● WORK TASK
Restate word for word every line from the top of the data below down through the line that holds "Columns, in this".

● GIVEN DATA
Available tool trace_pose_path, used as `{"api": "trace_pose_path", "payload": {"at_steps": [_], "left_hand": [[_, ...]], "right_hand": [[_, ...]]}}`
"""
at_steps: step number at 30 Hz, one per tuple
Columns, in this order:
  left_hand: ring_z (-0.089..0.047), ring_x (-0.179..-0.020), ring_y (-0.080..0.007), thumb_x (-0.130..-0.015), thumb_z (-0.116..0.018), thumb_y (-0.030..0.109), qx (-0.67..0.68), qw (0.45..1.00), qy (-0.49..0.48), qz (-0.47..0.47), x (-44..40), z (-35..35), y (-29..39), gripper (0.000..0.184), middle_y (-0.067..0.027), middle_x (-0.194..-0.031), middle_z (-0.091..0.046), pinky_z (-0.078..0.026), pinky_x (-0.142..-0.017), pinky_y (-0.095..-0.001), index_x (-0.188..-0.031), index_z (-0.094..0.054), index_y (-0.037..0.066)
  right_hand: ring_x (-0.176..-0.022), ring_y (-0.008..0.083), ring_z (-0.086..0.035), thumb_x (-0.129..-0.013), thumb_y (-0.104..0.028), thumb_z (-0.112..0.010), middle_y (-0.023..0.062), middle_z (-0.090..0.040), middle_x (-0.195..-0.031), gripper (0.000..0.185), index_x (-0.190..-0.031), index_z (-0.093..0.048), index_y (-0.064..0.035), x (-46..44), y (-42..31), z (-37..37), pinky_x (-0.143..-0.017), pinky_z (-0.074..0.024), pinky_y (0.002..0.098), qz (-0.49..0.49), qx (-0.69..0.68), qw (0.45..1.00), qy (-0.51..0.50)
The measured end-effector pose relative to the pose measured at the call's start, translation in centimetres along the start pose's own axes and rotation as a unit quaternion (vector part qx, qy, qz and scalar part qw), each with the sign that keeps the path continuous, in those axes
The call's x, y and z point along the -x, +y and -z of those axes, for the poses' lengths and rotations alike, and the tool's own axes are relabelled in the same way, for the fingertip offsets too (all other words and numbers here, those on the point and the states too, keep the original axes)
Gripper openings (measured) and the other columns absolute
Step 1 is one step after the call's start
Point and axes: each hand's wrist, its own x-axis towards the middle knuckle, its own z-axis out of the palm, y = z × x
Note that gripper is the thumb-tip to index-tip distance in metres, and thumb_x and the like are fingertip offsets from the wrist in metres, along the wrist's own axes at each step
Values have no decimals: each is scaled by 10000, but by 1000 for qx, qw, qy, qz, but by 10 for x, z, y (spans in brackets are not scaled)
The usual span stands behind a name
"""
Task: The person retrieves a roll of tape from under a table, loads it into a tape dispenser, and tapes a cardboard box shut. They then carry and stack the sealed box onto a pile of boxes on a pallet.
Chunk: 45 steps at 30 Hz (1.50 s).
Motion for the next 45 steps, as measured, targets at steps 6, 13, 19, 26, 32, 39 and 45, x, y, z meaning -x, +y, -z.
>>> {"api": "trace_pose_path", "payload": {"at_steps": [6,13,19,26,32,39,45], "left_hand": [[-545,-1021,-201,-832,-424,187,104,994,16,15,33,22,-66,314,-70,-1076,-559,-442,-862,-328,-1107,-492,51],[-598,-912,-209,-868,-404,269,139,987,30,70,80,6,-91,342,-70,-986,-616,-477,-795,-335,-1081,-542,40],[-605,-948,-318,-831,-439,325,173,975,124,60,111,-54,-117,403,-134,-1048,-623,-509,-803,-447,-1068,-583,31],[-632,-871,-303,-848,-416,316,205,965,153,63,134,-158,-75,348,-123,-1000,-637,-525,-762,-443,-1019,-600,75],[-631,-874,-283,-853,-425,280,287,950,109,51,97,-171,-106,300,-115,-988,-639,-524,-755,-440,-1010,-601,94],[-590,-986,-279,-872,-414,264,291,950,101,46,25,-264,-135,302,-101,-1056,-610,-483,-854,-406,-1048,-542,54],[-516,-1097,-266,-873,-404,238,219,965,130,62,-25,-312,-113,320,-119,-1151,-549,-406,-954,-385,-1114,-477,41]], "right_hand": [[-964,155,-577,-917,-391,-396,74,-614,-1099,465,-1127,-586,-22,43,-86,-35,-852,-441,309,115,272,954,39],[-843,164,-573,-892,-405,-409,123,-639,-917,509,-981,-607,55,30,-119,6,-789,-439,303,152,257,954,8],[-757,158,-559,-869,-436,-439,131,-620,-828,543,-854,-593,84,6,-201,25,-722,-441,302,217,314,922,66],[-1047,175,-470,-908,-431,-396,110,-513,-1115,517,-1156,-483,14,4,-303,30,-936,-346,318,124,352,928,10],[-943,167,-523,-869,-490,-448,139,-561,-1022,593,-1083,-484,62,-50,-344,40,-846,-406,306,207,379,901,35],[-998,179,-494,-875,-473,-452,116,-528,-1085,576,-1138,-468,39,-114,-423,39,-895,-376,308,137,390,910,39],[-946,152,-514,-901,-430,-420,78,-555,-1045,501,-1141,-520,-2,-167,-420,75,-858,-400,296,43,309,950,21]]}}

● EXERCISE OUTPUT
Available tool trace_pose_path, used as `{"api": "trace_pose_path", "payload": {"at_steps": [_], "left_hand": [[_, ...]], "right_hand": [[_, ...]]}}`
"""
at_steps: step number at 30 Hz, one per tuple
Columns, in this order:

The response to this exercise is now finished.